* [EXERCISE OBJECTIVE]:
Somewhere below is a line with "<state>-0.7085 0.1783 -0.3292" and, later, a line with "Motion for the"; repeat those two lines and all the lines between them, exactly as they are.

* [SUPPLIED DATA]:
====

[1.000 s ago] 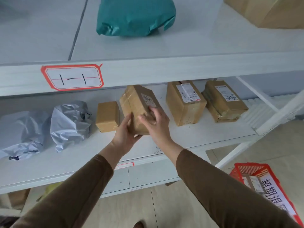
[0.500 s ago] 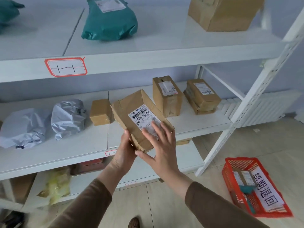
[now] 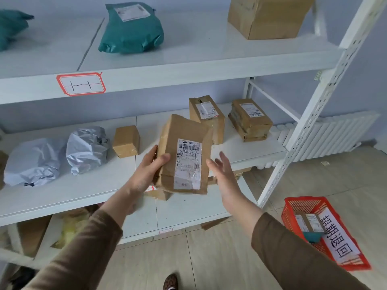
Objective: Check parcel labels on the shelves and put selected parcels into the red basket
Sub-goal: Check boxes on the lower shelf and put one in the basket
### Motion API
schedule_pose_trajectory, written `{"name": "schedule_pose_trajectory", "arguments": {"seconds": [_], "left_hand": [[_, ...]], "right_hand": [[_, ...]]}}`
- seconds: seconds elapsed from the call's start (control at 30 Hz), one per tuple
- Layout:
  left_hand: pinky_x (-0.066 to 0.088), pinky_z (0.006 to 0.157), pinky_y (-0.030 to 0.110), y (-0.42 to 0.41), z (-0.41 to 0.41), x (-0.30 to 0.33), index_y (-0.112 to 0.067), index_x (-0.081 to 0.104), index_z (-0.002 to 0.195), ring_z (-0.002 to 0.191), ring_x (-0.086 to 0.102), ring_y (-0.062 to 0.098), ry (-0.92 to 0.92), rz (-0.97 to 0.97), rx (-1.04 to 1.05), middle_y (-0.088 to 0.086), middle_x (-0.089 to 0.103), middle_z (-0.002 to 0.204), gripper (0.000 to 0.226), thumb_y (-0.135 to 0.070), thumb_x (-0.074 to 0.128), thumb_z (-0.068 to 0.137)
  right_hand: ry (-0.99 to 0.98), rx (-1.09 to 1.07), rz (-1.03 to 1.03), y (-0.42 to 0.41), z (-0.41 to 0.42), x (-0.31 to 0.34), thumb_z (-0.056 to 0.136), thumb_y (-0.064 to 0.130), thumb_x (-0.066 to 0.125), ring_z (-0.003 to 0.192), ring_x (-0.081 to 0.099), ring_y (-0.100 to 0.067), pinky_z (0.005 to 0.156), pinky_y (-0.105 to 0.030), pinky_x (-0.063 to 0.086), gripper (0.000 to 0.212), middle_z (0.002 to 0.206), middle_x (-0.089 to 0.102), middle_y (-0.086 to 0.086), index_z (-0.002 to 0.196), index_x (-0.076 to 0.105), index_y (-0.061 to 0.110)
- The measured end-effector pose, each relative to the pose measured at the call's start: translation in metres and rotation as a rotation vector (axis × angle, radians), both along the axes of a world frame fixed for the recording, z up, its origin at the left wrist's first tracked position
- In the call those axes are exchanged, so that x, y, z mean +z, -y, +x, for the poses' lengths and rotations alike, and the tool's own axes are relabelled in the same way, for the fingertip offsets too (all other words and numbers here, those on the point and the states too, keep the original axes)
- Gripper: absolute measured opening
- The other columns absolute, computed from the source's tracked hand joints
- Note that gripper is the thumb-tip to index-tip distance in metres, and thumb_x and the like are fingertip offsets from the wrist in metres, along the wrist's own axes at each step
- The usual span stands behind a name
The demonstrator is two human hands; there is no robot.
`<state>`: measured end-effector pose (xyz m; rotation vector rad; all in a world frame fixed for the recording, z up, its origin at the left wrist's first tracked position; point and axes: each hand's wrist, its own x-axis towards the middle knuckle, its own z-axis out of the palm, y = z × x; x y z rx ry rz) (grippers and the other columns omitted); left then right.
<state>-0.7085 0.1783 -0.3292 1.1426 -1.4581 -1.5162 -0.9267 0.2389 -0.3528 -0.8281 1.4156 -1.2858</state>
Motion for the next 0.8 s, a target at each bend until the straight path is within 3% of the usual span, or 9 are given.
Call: {"name": "schedule_pose_trajectory", "arguments": {"seconds": [0.07, 0.13, 0.17, 0.27, 0.37, 0.47, 0.6, 0.73, 0.8], "left_hand": [[0.052, 0.088, 0.013, 0.010, 0.003, 0.015, -0.039, 0.053, 0.143, 0.118, 0.065, 0.001, 0.063, -0.010, -0.062, -0.018, 0.068, 0.131, 0.059, -0.054, 0.070, 0.089], [0.045, 0.109, 0.026, 0.015, 0.003, 0.024, -0.037, 0.046, 0.154, 0.131, 0.059, 0.007, 0.084, 0.015, -0.088, -0.014, 0.061, 0.146, 0.093, -0.070, 0.077, 0.073], [0.043, 0.114, 0.033, 0.016, 0.002, 0.025, -0.036, 0.046, 0.155, 0.132, 0.061, 0.010, 0.074, 0.050, -0.100, -0.011, 0.062, 0.146, 0.094, -0.072, 0.076, 0.073], [0.052, 0.102, 0.037, 0.011, -0.006, 0.020, -0.019, 0.061, 0.142, 0.119, 0.070, 0.020, 0.010, 0.092, -0.134, 0.004, 0.073, 0.132, 0.050, -0.048, 0.050, 0.102], [0.051, 0.103, 0.044, 0.011, -0.006, 0.001, -0.012, 0.064, 0.137, 0.120, 0.069, 0.031, -0.100, 0.229, -0.011, 0.014, 0.072, 0.132, 0.056, -0.047, 0.033, 0.107], [0.049, 0.106, 0.048, 0.012, -0.004, -0.019, -0.016, 0.059, 0.143, 0.126, 0.066, 0.033, -0.165, 0.343, 0.042, 0.014, 0.070, 0.137, 0.064, -0.054, 0.022, 0.105], [0.039, 0.119, 0.052, 0.014, -0.004, -0.033, -0.017, 0.051, 0.151, 0.133, 0.061, 0.034, -0.254, 0.397, 0.064, 0.014, 0.066, 0.142, 0.070, -0.057, 0.022, 0.102], [0.051, 0.098, 0.045, 0.019, -0.007, -0.021, -0.019, 0.061, 0.141, 0.115, 0.073, 0.025, -0.275, 0.341, 0.079, 0.010, 0.071, 0.136, 0.060, -0.054, 0.026, 0.107], [0.051, 0.102, 0.047, 0.024, -0.005, -0.015, -0.026, 0.062, 0.140, 0.119, 0.071, 0.020, -0.214, 0.307, 0.025, 0.005, 0.069, 0.139, 0.063, -0.062, 0.022, 0.106]], "right_hand": [[0.204, 0.161, 0.147, -0.001, -0.011, -0.006, 0.073, 0.075, 0.072, 0.145, 0.042, -0.021, 0.114, -0.052, 0.033, 0.096, 0.159, 0.045, 0.006, 0.155, 0.032, 0.044], [0.282, 0.307, 0.140, -0.005, -0.015, -0.014, 0.078, 0.079, 0.065, 0.141, 0.049, -0.024, 0.113, -0.062, 0.035, 0.084, 0.152, 0.055, 0.004, 0.151, 0.041, 0.045], [0.304, 0.356, 0.111, -0.008, -0.014, -0.015, 0.084, 0.074, 0.061, 0.139, 0.052, -0.024, 0.111, -0.062, 0.039, 0.074, 0.149, 0.058, 0.003, 0.149, 0.044, 0.045], [0.266, 0.382, 0.006, -0.014, -0.007, -0.007, 0.082, 0.060, 0.067, 0.130, 0.061, -0.019, 0.099, -0.045, 0.054, 0.073, 0.143, 0.063, 0.006, 0.149, 0.043, 0.042], [-0.003, 0.246, -0.126, -0.011, 0.007, 0.008, 0.073, 0.058, 0.078, 0.127, 0.060, -0.012, 0.091, -0.028, 0.055, 0.095, 0.145, 0.056, 0.008, 0.153, 0.029, 0.047], [-0.463, 0.143, -0.190, -0.010, 0.020, 0.023, 0.058, 0.082, 0.071, 0.142, 0.025, -0.012, 0.114, -0.036, 0.034, 0.130, 0.151, 0.026, 0.015, 0.160, -0.002, 0.045], [-0.767, 0.106, -0.202, -0.003, 0.033, 0.030, 0.061, 0.089, 0.059, 0.142, 0.020, -0.013, 0.115, -0.039, 0.027, 0.132, 0.159, 0.018, 0.012, 0.162, -0.006, 0.034], [-0.218, 0.068, -0.072, 0.021, 0.020, 0.026, 0.073, 0.073, 0.071, 0.118, 0.064, -0.012, 0.100, -0.042, 0.056, 0.093, 0.130, 0.063, 0.012, 0.150, 0.036, 0.034], [0.030, 0.060, 0.123, 0.038, 0.008, 0.029, 0.079, 0.069, 0.067, 0.095, 0.074, -0.017, 0.090, -0.045, 0.060, 0.068, 0.106, 0.075, 0.005, 0.129, 0.057, 0.024]]}}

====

* [COMPLETED TASK]:
<state>-0.7085 0.1783 -0.3292 1.1426 -1.4581 -1.5162 -0.9267 0.2389 -0.3528 -0.8281 1.4156 -1.2858</state>
Motion for the next 0.8 s, a target at each bend until the straight path is within 3% of the usual span, or 9 are given.

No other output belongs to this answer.